§ **GOAL OF THE EXERCISE**
Each entry below should appear again exactly as written, without pictures.
+--
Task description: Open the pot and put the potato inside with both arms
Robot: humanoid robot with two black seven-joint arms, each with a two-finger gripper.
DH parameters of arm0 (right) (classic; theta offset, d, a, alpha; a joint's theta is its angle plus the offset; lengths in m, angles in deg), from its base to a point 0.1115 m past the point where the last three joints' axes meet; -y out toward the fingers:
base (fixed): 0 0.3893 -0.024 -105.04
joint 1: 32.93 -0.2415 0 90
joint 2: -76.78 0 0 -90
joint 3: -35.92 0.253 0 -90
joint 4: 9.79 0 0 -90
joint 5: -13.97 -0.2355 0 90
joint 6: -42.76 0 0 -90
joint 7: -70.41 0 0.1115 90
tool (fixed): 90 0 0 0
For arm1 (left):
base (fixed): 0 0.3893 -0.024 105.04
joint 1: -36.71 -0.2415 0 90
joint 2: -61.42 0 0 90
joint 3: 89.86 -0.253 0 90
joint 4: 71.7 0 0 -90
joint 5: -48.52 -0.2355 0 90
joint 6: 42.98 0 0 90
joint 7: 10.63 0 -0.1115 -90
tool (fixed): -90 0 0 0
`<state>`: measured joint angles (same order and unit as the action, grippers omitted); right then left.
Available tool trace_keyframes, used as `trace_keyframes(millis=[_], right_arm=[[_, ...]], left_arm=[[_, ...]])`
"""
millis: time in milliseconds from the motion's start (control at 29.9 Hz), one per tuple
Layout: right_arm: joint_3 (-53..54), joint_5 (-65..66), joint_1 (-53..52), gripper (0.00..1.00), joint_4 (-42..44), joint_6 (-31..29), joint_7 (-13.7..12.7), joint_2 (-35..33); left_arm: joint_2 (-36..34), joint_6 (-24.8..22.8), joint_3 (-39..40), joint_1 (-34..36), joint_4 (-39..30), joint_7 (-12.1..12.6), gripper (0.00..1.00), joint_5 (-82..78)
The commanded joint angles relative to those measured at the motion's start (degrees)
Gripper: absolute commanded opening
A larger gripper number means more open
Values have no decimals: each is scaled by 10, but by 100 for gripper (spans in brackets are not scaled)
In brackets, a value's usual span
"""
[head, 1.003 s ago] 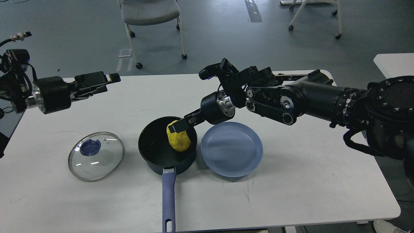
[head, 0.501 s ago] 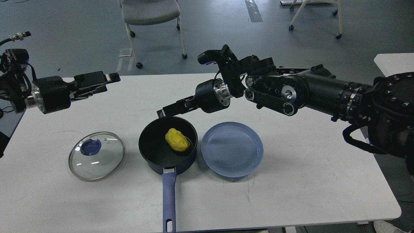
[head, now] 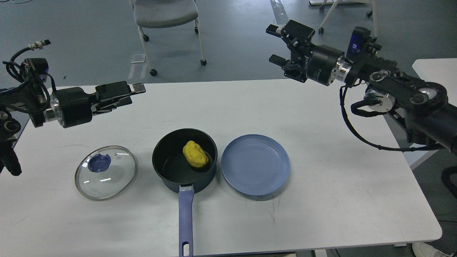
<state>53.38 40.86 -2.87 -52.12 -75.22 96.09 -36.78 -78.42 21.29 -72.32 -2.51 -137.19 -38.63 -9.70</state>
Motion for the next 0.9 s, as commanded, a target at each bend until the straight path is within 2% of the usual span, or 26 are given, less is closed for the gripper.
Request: trace_keyframes(millis=[0, 100, 234, 669, 869], right_arm=[[94, -10, 87, 99, 0, 0, 5, -3], [150, -10, 133, 98, 0, 0, 23, -1], [188, -27, 182, 99, 0, 0, 23, 4], [230, -35, 238, 100, 16, 0, 23, 37], [235, -35, 259, 100, 15, 0, 23, 45]], left_arm=[[14, -1, 0, -6, 2, 0, 98, 79], [23, -3, 1, -13, 7, 0, 98, 146], [43, -4, 11, -34, 19, 0, 98, 222], [131, -19, 148, -154, 65, 0, 98, 302], [142, -19, 152, -169, 72, 0, 98, 333]])
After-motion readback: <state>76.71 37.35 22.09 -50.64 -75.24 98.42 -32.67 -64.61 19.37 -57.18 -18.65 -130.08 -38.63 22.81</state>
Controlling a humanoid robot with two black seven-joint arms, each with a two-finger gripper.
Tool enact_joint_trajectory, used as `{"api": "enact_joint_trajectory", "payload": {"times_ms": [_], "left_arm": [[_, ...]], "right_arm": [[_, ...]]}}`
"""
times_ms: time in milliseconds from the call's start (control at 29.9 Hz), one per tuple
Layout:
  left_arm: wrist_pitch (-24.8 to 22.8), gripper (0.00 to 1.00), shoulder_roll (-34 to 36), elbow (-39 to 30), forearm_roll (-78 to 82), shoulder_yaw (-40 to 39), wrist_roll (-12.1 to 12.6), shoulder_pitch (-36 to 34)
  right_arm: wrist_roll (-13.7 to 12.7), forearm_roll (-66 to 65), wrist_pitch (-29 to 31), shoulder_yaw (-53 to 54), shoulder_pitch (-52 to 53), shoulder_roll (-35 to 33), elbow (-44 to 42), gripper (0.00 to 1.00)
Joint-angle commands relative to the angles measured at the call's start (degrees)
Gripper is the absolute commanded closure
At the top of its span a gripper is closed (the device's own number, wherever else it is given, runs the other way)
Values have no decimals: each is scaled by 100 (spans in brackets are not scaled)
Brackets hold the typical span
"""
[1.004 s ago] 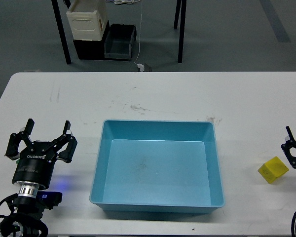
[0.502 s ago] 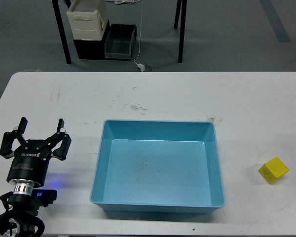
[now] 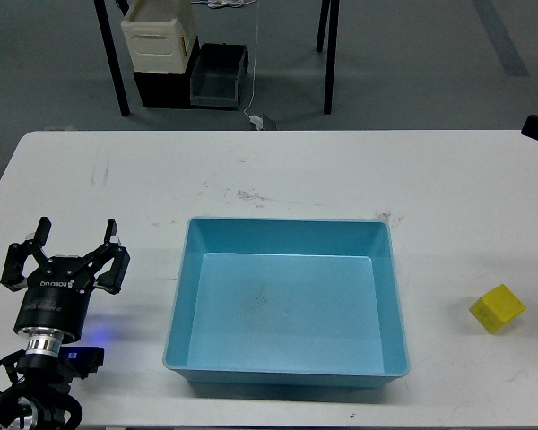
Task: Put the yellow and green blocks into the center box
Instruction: 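Move the right gripper down toward the yellow cube, then close the right gripper on the yellow cube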
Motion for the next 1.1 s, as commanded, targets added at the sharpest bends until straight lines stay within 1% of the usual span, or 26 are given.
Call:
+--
§ **RESPONSE FOR THIS EXERCISE**
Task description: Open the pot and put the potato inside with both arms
Robot: humanoid robot with two black seven-joint arms, each with a two-finger gripper.
DH parameters of arm0 (right) (classic; theta offset, d, a, alpha; a joint's theta is its angle plus the offset; lengths in m, angles in deg), from its base to a point 0.1115 m past the point where the last three joints' axes meet; -y out toward the fingers:
base (fixed): 0 0.3893 -0.024 -105.04
joint 1: 32.93 -0.2415 0 90
joint 2: -76.78 0 0 -90
joint 3: -35.92 0.253 0 -90
joint 4: 9.79 0 0 -90
joint 5: -13.97 -0.2355 0 90
joint 6: -42.76 0 0 -90
joint 7: -70.41 0 0.1115 90
tool (fixed): 90 0 0 0
For arm1 (left):
base (fixed): 0 0.3893 -0.024 105.04
joint 1: -36.71 -0.2415 0 90
joint 2: -61.42 0 0 90
joint 3: 89.86 -0.253 0 90
joint 4: 71.7 0 0 -90
joint 5: -48.52 -0.2355 0 90
joint 6: 42.98 0 0 90
joint 7: 10.63 0 -0.1115 -90
tool (fixed): -90 0 0 0
`<state>`: measured joint angles (same order and unit as the action, grippers omitted); right then left.
Available tool trace_keyframes, used as `trace_keyframes(millis=[_], right_arm=[[_, ...]], left_arm=[[_, ...]])`
"""
millis: time in milliseconds from the motion's start (control at 29.9 Hz), one per tuple
Layout: right_arm: joint_3 (-53..54), joint_5 (-65..66), joint_1 (-53..52), gripper (0.00..1.00), joint_4 (-42..44), joint_6 (-31..29), joint_7 (-13.7..12.7), joint_2 (-35..33); left_arm: joint_2 (-36..34), joint_6 (-24.8..22.8), joint_3 (-39..40), joint_1 (-34..36), joint_4 (-39..30), joint_7 (-12.1..12.6), gripper (0.00..1.00), joint_5 (-82..78)
The commanded joint angles relative to those measured at the motion's start (degrees)
Gripper: absolute commanded opening
A larger gripper number means more open
Values have no decimals: each is scaled by 10, but by 100 for gripper (spans in brackets are not scaled)
In brackets, a value's usual span
"""
[head, 1.003 s ago] 
[head, 0.501 s ago] 
[head, now] 
<state>53.38 40.86 -2.87 -52.12 -75.22 96.09 -36.78 -78.42 21.29 -72.32 -2.51 -137.19 -38.63 -9.70</state>
Motion for the next 0.9 s, as commanded, a target at each bend until the straight path is within 2% of the usual span, or 26 are given, less is closed for the gripper.
Request: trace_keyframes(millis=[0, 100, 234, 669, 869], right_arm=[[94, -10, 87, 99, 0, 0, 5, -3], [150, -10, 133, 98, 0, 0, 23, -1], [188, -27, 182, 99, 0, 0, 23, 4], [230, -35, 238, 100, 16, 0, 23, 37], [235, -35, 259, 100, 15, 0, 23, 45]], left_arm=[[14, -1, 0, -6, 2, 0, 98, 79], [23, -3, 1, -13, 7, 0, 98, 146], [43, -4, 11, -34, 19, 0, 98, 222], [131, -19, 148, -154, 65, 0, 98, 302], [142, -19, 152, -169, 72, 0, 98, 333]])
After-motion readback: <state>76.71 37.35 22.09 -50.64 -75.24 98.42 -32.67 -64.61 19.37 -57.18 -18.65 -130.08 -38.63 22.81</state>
Controlling a humanoid robot with two black seven-joint arms, each with a two-finger gripper.
Tool enact_joint_trajectory, used as `{"api": "enact_joint_trajectory", "payload": {"times_ms": [_], "left_arm": [[_, ...]], "right_arm": [[_, ...]]}}`
"""
times_ms: time in milliseconds from the call's start (control at 29.9 Hz), one per tuple
Layout:
  left_arm: wrist_pitch (-24.8 to 22.8), gripper (0.00 to 1.00), shoulder_roll (-34 to 36), elbow (-39 to 30), forearm_roll (-78 to 82), shoulder_yaw (-40 to 39), wrist_roll (-12.1 to 12.6), shoulder_pitch (-36 to 34)
  right_arm: wrist_roll (-13.7 to 12.7), forearm_roll (-66 to 65), wrist_pitch (-29 to 31), shoulder_yaw (-53 to 54), shoulder_pitch (-52 to 53), shoulder_roll (-35 to 33), elbow (-44 to 42), gripper (0.00 to 1.00)
Joint-angle commands relative to the angles measured at the call's start (degrees)
Gripper is the absolute commanded closure
At the top of its span a gripper is closed (the device's own number, wherever else it is given, runs the other way)
Values have no decimals: each is scaled by 100 (spans in brackets are not scaled)
Brackets hold the typical span
"""
[1.004 s ago] 
[0.502 s ago] 
[now] 
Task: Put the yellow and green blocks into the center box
Instruction: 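Move the right gripper down toward the yellow cube, then close the right gripper on the yellow cube
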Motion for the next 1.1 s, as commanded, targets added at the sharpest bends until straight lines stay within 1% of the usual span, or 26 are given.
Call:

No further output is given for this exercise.